Solomon H. Snyder Department of Neuroscience, Johns Hopkins University School of Medicine, Baltimore, MD, USA.
J Exp Med. 2025 Nov 3;222(11). doi: 10.1084/jem.20250312. Epub 2025 Aug 22.
The success of phagosome degradation relies on the ability of phagocytes to regulate the maturation of phagosomes. However, its underlying molecular mechanisms remain poorly understood. Here, we identify the proton-activated chloride (PAC) channel as a key negative regulator of phagosome maturation. PAC deletion enhanced phagosomal acidification and protease activities, leading to augmented bacterial killing in large peritoneal macrophages (LPMs) upon Escherichia coli infection in mice. Surprisingly, phagosome degradation also stimulated STING-IRF3-IFN responses and inflammasome activation in LPMs, both of which are enhanced upon PAC deletion. The increased inflammasome activation induced the release of cleaved gasdermin D, which localized to the surface of bacteria in the peritoneum and further contributed to their killing.
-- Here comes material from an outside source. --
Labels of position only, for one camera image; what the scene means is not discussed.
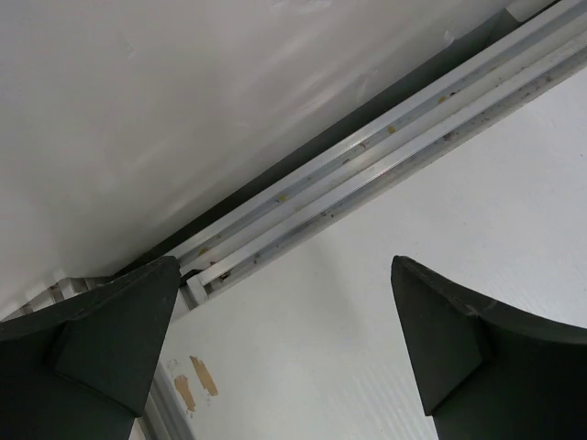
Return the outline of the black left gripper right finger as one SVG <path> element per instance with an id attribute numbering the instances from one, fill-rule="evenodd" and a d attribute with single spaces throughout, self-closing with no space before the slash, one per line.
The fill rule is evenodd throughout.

Finally, enhanced bacterial clearance by PAC-deficient LPMs reduced proinflammatory immune cell infiltration and peritoneal inflammation, resulting in improved survival in mice. Our study thus provides new insights into the molecular mechanism of phagosome maturation and the dynamics of host defense response following phagosome-mediated bacterial degradation in peritoneal macrophages.
吞噬体降解的成功依赖于吞噬细胞调节吞噬体成熟的能力。然而,其潜在的分子机制仍知之甚少。在这里,我们确定质子激活氯(PAC)通道是吞噬体成熟的关键负调节因子。PAC缺失增强了吞噬体酸化和蛋白酶活性,导致小鼠感染大肠杆菌后,大型腹膜巨噬细胞(LPMs)中的细菌杀伤增加。令人惊讶的是,吞噬体降解还刺激了LPMs中的STING-IRF3-IFN反应和炎性小体激活,在PAC缺失时两者均增强。炎性小体激活增加诱导了裂解的gasdermin D的释放,其定位于腹膜中细菌的表面,并进一步促进了对细菌的杀伤。最后, PAC缺陷的LPMs增强的细菌清除减少了促炎免疫细胞浸润和腹膜炎症,从而提高了小鼠的存活率。因此,我们的研究为吞噬体成熟的分子机制以及腹膜巨噬细胞中吞噬体介导的细菌降解后宿主防御反应的动力学提供了新的见解。